Но вот он начинает играть и сразу преображается, преображается все кругом него, и сразу все остальные отходят в сторону, и между ними и им кладется резкая грань.
Морис Шевалье играет: это значит, что все его тело вдруг приходит в движение и каждый орган внезапно получает самостоятельную жизнь. Тело вдруг ломается посередине, бедро выпячивается вбок, нога, неправдоподобно изогнутая, ушла далеко в сторону, а рука причудливо чертит непонятные рисунки в воздухе. Начинается странная жизнь разрозненных частей, словно у акробатов-конторзинистов[381], и они, подлинно, наполняют пространство фантастическими фигурами, конструируют воздух для зрительных впечатлений.

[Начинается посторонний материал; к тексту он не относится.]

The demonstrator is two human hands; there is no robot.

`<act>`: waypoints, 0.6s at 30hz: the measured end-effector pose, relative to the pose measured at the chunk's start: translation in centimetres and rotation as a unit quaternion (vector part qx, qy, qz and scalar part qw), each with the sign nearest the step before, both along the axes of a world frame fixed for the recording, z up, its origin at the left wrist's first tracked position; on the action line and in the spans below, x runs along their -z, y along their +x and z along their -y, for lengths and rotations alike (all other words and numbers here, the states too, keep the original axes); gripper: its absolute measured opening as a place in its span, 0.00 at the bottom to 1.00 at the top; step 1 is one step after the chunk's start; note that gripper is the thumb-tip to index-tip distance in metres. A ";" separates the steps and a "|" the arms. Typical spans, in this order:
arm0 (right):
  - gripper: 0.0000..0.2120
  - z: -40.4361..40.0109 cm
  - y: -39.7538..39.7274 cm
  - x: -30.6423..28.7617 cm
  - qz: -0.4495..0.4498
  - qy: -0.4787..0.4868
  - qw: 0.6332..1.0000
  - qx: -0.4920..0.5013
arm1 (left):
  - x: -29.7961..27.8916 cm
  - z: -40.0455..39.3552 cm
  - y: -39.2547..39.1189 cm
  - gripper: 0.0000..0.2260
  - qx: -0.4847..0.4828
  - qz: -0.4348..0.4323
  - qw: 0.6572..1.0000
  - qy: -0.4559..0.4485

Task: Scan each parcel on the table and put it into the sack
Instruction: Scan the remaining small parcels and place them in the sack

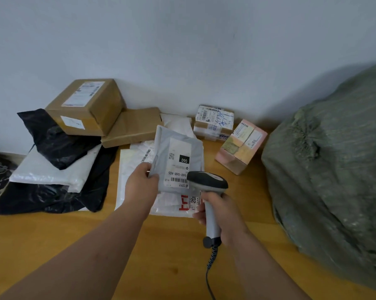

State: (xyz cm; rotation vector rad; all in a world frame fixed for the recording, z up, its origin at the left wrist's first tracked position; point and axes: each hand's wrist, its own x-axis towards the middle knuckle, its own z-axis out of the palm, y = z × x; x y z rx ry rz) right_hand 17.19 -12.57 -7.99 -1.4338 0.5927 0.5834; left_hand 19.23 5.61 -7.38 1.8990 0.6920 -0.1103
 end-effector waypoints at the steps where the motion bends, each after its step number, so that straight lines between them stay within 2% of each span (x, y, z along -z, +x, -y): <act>1: 0.05 0.0 -0.4 -0.4 0.002 0.006 1.000 -0.001 | -0.4 0.0 -0.1 0.08 -0.003 0.009 1.000 -0.009; 6: 0.06 0.0 -2.0 -2.5 0.022 0.016 0.999 -0.021 | -1.8 -0.2 -1.0 0.07 -0.016 0.037 0.999 -0.024; 18: 0.06 0.4 -6.5 -5.8 0.056 0.009 0.998 0.006 | -3.8 -0.3 -4.6 0.08 -0.009 0.082 0.996 -0.033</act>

Но как ни разрозненны эти чертежи, все они подчинены внутреннему ритму, не только музыкальному, но и оптическому, ритму геометрических фигур. И если к концу музыкальной фразы Шевалье вдруг упадает, скрестив ноги, раздвинув их и растопырив руки, или прыгнет на диван – он заключает этим не только музыкальную, но и живописную фразу.

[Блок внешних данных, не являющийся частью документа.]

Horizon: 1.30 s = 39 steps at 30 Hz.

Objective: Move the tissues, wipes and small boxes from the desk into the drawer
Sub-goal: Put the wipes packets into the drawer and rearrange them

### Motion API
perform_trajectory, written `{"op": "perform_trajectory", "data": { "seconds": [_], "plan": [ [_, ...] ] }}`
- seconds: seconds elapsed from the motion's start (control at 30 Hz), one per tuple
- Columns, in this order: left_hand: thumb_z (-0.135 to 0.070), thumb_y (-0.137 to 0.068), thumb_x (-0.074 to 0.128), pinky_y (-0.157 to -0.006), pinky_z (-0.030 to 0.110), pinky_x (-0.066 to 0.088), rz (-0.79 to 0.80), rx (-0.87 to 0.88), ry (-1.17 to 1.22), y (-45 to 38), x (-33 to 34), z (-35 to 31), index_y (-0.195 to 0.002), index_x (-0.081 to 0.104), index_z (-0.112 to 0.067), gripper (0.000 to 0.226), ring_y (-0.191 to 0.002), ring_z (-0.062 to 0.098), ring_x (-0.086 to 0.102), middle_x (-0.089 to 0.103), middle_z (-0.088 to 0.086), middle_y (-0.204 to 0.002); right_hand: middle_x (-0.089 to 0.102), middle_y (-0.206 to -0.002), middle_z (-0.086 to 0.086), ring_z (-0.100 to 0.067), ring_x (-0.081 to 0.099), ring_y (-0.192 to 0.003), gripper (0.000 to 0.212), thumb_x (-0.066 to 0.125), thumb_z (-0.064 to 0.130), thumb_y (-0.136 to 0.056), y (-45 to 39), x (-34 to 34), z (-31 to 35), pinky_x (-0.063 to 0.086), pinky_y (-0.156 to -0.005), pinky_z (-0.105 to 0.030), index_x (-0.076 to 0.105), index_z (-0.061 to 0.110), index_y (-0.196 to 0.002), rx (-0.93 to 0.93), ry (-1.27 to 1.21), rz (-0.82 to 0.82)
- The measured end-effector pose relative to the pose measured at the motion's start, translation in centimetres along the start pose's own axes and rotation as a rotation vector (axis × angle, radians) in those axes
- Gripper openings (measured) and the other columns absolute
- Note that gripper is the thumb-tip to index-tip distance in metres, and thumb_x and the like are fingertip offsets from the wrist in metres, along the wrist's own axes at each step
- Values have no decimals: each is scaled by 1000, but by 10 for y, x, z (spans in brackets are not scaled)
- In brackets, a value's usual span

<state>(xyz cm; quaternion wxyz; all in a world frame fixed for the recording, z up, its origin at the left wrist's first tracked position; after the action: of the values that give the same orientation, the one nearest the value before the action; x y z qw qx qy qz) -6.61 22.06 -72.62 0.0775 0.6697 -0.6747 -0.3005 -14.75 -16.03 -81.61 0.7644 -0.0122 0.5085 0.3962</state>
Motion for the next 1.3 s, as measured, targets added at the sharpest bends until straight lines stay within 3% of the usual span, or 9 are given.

В выдумке поз, жестов, движений Морис Шевалье неистощим. Вот опустится он на колени и, упираясь одною рукой в пол, а другую поместив на свой круп и помахивая ею, словно хвостом небывалого животного, движется так на другого актера. Вот он ставит свою партнершу себе на носки и так танцует с нею. И не только он сам или актеры: помогают ему в его игре все предметы, находящиеся кругом. Диван, подушка, палка, шляпа, пишущая машинка, банка, чужая туфля – все танцует вместе с ним, заполняя каждую паузу, зрительную, как и слуховую.

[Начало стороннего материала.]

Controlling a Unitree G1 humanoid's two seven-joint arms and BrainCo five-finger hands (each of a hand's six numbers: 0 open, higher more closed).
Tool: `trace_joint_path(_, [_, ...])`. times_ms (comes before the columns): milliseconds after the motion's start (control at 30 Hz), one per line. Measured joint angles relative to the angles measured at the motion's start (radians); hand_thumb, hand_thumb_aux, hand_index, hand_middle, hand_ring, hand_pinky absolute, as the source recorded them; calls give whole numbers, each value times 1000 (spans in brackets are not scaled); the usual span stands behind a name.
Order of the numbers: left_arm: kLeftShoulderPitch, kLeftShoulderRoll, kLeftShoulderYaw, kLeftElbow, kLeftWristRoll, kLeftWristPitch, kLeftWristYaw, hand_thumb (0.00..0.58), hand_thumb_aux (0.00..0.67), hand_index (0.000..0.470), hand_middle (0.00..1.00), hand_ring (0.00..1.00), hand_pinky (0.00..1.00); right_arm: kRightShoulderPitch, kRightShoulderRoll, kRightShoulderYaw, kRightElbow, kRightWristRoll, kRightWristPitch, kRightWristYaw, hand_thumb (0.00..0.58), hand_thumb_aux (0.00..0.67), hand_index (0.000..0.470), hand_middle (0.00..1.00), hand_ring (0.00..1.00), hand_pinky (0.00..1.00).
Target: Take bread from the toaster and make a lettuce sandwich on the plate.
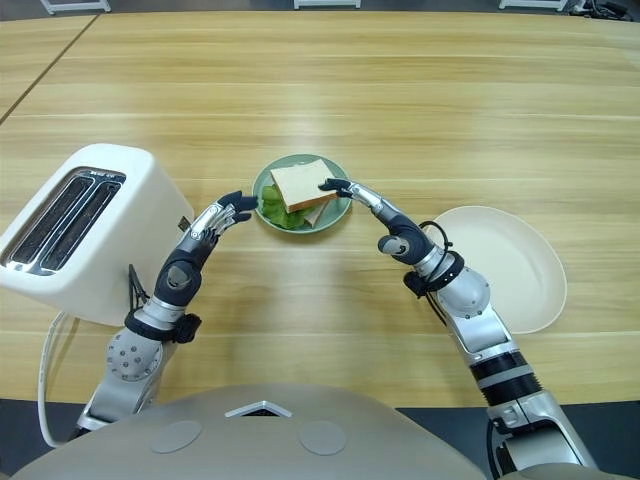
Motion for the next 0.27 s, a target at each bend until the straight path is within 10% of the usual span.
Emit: trace_joint_path(267, [-3, -41, 24, 29, -10, -57, -65, 0, 0, 0, 0, 0, 0, -17, 49, -67, 56, 40, 21, 101, 0, 0, 0, 0, 0, 0])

Так английские опереточные актеры, воспитанные на пантомиме, нашли чудесный способ экстериоризовать каждый момент представления, насыщать его неотразимыми комическими эффектами, вводя в музыку целый ряд шумов, ритмически подобранных и производимых всевозможными предметами: то из часов выскочит что-нибудь неожиданное, то актер примется отбивать такт на «Ундервуде»[382], зонтик с треском откроется, свернется и т. д.
Но игра Мориса Шевалье не только в движениях: он – шансонье, актер оперетки и, значит, поет. Что он поет – не все ли равно: не его слова. Хороший ли голос, тоже как-то нисколько не важно. Ибо все дело в том, как исполняет, как он играет свои песни.
Поет он просто, без драматического или лирического пафоса, не впадая в сантиментальность, но внося всегда в свое исполнение стыдливую, беззлобную иронию, насмешку над песней и над собой, насмешку, которую не подчеркивает, но которая, словно против воли, прорывается. Скажет слово и в такт, не прерывая пения, рассмеется, а то вдруг взвоет, чтобы подчеркнуть возвышенную мысль, иногда же просто начинает разговаривать или, еще лучше, подойдет к крайней ложе, обопрется на ее борт и интимно, с глазу на глаз с сидящим там зрителем, не повышая голоса, докончит ему песню. И все время он, не переставая, играет: палкой, руками, ногами, и неизменное канотье то съедет на глаза, то откинется на самый затылок или гордо заломится набекрень.